-- Opening Marker --

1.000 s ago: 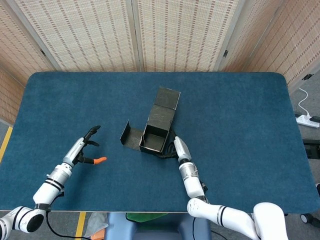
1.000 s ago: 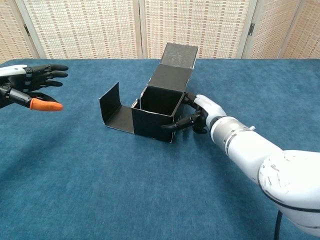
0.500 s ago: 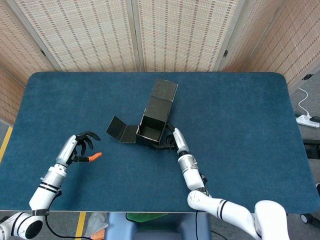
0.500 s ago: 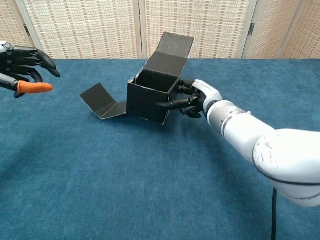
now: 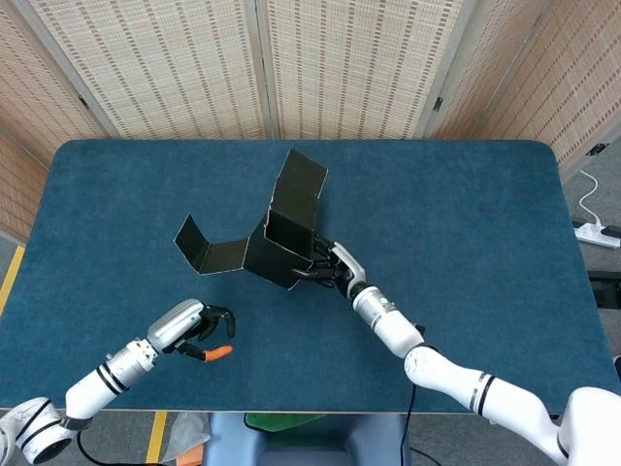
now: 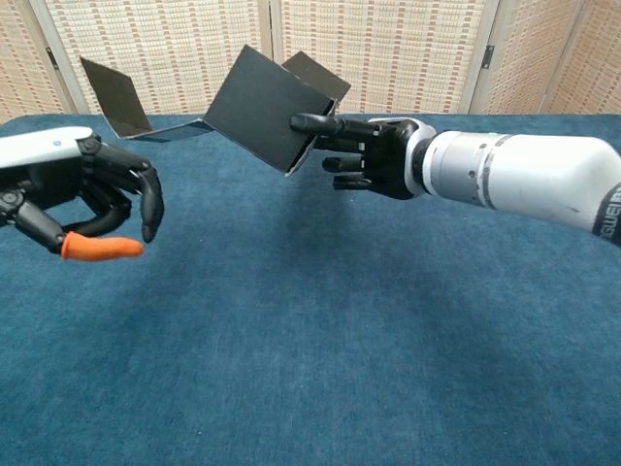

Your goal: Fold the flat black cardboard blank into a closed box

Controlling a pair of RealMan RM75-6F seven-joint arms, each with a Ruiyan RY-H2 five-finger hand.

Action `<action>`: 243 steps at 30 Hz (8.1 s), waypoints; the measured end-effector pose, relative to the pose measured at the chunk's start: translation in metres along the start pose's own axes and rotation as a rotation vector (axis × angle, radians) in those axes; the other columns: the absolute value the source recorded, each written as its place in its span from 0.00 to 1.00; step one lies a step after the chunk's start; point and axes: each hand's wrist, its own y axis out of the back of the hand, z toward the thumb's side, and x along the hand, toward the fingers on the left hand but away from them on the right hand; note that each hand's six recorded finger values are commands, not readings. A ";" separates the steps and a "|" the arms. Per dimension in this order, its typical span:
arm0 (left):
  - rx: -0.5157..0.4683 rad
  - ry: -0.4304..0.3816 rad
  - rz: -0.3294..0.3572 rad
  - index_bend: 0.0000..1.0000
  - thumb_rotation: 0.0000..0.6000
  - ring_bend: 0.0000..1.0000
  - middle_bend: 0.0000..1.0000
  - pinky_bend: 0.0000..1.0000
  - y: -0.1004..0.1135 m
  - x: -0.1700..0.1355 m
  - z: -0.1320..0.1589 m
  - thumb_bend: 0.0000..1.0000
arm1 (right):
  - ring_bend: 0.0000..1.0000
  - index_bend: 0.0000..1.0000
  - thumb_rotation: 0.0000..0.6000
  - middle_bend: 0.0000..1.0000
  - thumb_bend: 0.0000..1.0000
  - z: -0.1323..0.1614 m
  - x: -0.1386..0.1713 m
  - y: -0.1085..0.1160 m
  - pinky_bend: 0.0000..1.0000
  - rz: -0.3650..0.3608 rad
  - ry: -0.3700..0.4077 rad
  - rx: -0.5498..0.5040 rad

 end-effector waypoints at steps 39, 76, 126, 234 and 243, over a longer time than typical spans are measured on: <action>0.248 -0.093 0.460 0.44 1.00 0.80 0.52 0.85 0.075 0.023 0.024 0.38 | 0.77 0.62 1.00 0.65 0.35 -0.034 0.045 -0.029 1.00 0.160 -0.045 0.144; 0.590 -0.181 0.314 0.44 1.00 0.73 0.48 0.82 0.024 0.052 -0.007 0.45 | 0.77 0.62 1.00 0.65 0.35 -0.054 0.020 -0.017 1.00 0.114 -0.048 0.364; 0.970 -0.281 0.157 0.44 1.00 0.70 0.44 0.80 -0.014 0.073 -0.029 0.34 | 0.77 0.62 1.00 0.64 0.35 -0.078 -0.009 -0.008 1.00 0.000 0.065 0.654; 0.974 -0.179 0.327 0.25 1.00 0.76 0.33 0.74 0.025 0.037 -0.013 0.40 | 0.70 0.12 1.00 0.23 0.12 -0.090 -0.025 -0.002 1.00 -0.083 0.108 0.691; 0.557 -0.084 0.327 0.19 1.00 0.75 0.30 0.74 0.040 0.024 -0.011 0.39 | 0.63 0.00 1.00 0.00 0.00 -0.106 -0.015 -0.007 1.00 -0.021 0.066 0.714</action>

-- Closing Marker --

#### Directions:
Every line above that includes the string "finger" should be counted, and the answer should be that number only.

#### Exercise response:
2